*Task statement*
With pictures left out, set down every record word for word.
Start of Listed records
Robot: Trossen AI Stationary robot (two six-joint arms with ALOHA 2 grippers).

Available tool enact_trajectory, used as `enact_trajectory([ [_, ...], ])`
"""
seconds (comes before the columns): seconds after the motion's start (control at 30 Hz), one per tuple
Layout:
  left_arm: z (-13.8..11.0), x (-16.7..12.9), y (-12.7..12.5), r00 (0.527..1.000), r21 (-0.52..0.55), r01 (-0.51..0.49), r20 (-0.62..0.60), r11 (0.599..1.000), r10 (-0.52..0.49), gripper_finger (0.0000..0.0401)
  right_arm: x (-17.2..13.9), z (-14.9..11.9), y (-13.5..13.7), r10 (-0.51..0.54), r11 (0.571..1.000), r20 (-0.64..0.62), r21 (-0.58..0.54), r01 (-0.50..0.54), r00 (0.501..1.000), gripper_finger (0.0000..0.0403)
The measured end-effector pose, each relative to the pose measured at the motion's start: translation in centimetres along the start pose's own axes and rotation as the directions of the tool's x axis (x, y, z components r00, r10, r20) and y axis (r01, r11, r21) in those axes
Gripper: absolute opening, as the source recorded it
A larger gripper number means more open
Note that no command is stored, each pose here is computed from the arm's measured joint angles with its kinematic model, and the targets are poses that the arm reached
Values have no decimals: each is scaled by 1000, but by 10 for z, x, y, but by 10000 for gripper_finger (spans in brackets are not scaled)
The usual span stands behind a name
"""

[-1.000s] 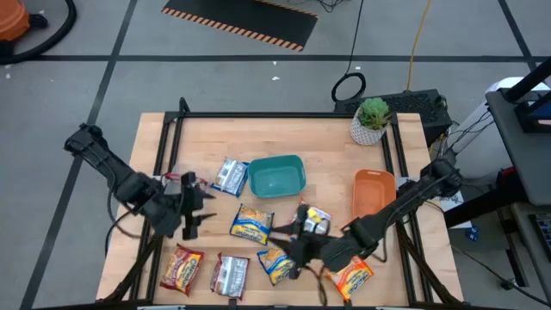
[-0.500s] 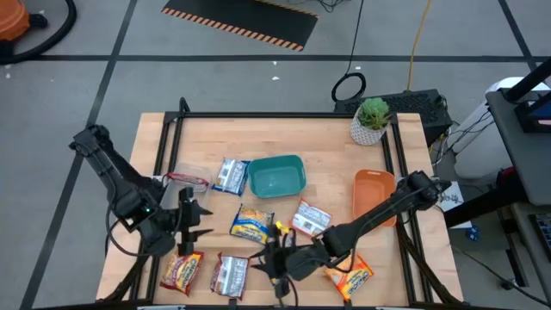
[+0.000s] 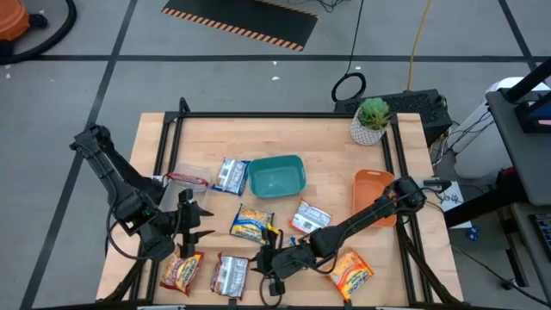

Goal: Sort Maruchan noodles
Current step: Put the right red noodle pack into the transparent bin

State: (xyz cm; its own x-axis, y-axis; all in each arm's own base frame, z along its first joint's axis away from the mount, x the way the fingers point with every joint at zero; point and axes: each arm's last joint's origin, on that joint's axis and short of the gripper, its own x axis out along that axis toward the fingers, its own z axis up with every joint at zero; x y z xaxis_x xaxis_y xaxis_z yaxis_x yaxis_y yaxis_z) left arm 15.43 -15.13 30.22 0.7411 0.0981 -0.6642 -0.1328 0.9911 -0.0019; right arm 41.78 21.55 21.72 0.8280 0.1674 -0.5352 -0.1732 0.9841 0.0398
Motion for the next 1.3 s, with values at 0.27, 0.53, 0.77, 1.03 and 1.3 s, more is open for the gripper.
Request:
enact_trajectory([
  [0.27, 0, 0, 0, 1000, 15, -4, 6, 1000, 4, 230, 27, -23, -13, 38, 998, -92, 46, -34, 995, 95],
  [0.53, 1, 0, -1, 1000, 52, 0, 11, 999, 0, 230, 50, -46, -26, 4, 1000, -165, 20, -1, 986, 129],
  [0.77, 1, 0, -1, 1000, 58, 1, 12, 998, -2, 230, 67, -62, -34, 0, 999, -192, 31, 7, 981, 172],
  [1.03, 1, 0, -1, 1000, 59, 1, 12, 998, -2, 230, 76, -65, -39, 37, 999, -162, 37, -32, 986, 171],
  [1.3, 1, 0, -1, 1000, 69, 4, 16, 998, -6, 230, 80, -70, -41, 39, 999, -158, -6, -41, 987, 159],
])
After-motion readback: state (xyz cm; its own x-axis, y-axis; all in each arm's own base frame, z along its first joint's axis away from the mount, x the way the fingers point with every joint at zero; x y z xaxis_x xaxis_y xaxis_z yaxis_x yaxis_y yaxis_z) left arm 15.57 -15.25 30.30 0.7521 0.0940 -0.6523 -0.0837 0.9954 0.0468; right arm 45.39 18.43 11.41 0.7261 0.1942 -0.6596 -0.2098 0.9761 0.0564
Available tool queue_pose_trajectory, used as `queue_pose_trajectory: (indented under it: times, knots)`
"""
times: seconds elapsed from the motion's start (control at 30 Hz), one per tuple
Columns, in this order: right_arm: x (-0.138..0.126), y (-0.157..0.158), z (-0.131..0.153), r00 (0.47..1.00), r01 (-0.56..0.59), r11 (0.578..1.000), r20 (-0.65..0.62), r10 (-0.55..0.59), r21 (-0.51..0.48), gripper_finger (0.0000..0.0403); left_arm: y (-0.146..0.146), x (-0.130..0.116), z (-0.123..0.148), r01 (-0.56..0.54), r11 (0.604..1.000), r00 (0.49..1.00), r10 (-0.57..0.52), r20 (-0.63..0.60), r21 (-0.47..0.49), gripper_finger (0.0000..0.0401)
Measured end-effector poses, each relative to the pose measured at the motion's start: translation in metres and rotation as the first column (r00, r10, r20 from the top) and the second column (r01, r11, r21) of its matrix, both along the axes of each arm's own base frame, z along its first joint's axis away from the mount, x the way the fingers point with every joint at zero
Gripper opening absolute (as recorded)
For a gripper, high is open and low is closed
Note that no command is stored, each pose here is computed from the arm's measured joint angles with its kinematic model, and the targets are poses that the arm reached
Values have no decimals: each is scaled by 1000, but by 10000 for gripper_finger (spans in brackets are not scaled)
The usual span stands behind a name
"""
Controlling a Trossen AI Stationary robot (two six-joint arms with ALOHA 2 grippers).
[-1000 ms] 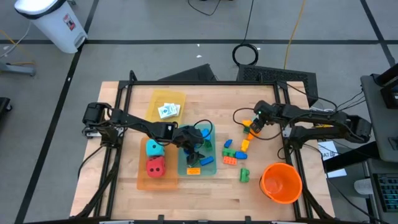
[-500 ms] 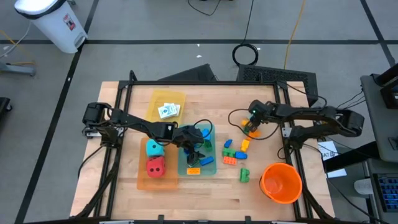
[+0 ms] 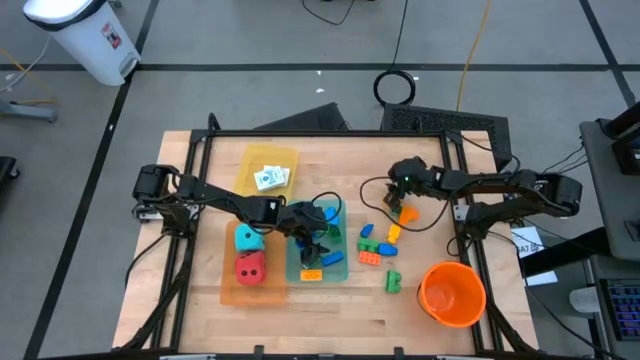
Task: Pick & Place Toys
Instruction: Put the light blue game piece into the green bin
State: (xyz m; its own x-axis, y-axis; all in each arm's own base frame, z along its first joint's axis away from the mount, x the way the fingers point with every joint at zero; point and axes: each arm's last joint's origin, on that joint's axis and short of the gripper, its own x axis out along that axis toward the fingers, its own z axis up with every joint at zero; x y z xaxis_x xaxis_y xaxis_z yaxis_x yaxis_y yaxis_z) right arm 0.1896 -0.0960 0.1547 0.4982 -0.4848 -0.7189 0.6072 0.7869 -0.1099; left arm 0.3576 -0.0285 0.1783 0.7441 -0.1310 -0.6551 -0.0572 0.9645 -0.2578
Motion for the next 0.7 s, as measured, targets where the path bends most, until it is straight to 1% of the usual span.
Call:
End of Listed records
*Answer section*
Robot: Trossen AI Stationary robot (two six-joint arms with ALOHA 2 grippers).

Available tool enact_trajectory, used as `enact_trajectory([ [_, ...], ])`
"""
seconds (comes before the columns): seconds after the motion's start (control at 30 Hz), one per tuple
Layout:
  left_arm: z (-13.8..11.0), x (-16.7..12.9), y (-12.7..12.5), r00 (0.527..1.000), r21 (-0.52..0.55), r01 (-0.51..0.49), r20 (-0.62..0.60), r11 (0.599..1.000), r10 (-0.52..0.49), gripper_finger (0.0000..0.0401)
  right_arm: x (-17.2..13.9), z (-14.9..11.9), y (-13.5..13.7), r10 (-0.51..0.54), r11 (0.571..1.000), r20 (-0.64..0.62), r21 (-0.58..0.54), r01 (-0.50..0.54), r00 (0.501..1.000), gripper_finger (0.0000..0.0403)
The measured end-effector pose, each relative to the pose measured at the motion's start: translation in centimetres along the start pose's own axes and rotation as the directions of the tool's x axis (x, y, z components r00, r10, r20) and y axis (r01, r11, r21) in those axes
Gripper: absolute opening, as the source recorded it
A larger gripper number means more open
Note that no command is stored, each pose here is computed from the arm's measured joint angles with its kinematic model, and the targets are poses that the arm reached
Values have no decimals: each is scaled by 1000, but by 10 for z, x, y, but by 10000 for gripper_finger (spans in brackets are not scaled)
The usual span stands behind a name
"""

[-1.000s] 
[-0.500s] 
[+0.000s] 

Goal: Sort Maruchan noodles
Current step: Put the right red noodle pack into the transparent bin

State: (xyz cm; its own x-axis, y-axis; all in each arm's own base frame, z along its first joint's axis away from the mount, x the way the fingers point with every joint at zero; point and axes: each arm's last joint's origin, on that joint's axis and short of the gripper, its own x axis out along that axis toward the fingers, its own z axis up with every joint at zero; x y z xaxis_x xaxis_y xaxis_z yaxis_x yaxis_y yaxis_z) left arm 15.43 -15.13 30.22 0.7411 0.0981 -0.6642 -0.1328 0.9911 -0.0019; right arm 41.78 21.55 21.72 0.8280 0.1674 -0.5352 -0.1732 0.9841 0.0398
Motion for the next 1.3 s, with values at 0.27, 0.53, 0.77, 1.03 and 1.3 s, more is open for the gripper.
Request:
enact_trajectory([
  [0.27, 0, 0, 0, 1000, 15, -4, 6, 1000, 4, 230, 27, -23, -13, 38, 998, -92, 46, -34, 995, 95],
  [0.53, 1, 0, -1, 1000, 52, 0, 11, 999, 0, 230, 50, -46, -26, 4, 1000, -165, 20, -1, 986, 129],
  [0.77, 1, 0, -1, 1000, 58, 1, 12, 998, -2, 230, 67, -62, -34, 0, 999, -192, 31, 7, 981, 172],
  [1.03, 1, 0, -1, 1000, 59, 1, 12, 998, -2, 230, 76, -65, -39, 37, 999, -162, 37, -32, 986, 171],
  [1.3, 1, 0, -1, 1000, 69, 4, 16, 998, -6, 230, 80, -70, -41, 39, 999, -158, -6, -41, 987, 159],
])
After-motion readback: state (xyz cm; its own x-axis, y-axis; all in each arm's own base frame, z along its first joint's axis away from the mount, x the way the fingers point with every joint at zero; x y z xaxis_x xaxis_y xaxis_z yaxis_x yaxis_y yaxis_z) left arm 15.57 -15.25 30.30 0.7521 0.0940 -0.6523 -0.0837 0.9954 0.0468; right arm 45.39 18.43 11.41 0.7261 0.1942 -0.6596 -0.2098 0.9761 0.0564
Available tool queue_pose_trajectory, used as `queue_pose_trajectory: (indented under it: times, knots)`
"""
times: seconds elapsed from the motion's start (control at 30 Hz), one per tuple
Columns, in this order: right_arm: x (-0.138..0.126), y (-0.157..0.158), z (-0.131..0.153), r00 (0.47..1.00), r01 (-0.56..0.59), r11 (0.578..1.000), r20 (-0.65..0.62), r10 (-0.55..0.59), r21 (-0.51..0.48), gripper_finger (0.0000..0.0403); left_arm: y (-0.146..0.146), x (-0.130..0.116), z (-0.123..0.148), r01 (-0.56..0.54), r11 (0.604..1.000), r00 (0.49..1.00), r10 (-0.57..0.52), r20 (-0.63..0.60), r21 (-0.47..0.49), gripper_finger (0.0000..0.0401)
Measured end-effector poses, each relative to the pose measured at the motion's start: translation in metres and rotation as the first column (r00, r10, r20 from the top) and the second column (r01, r11, r21) of its matrix, both along the axes of each arm's own base frame, z along its first joint's axis away from the mount, x the way the fingers point with every joint at zero
Gripper opening absolute (as recorded)
For a gripper, high is open and low is closed
Note that no command is stored, each pose here is computed from the arm's measured joint angles with its kinematic model, and the targets are poses that the arm reached
Values have no decimals: each is scaled by 1000, but by 10000 for gripper_finger (spans in brackets are not scaled)
The usual span stands behind a name
"""
Controlling a Trossen AI Stationary robot (two six-joint arms with ALOHA 2 grippers).
[-1000 ms] 
[-500 ms] 
[+0 ms] 
Task: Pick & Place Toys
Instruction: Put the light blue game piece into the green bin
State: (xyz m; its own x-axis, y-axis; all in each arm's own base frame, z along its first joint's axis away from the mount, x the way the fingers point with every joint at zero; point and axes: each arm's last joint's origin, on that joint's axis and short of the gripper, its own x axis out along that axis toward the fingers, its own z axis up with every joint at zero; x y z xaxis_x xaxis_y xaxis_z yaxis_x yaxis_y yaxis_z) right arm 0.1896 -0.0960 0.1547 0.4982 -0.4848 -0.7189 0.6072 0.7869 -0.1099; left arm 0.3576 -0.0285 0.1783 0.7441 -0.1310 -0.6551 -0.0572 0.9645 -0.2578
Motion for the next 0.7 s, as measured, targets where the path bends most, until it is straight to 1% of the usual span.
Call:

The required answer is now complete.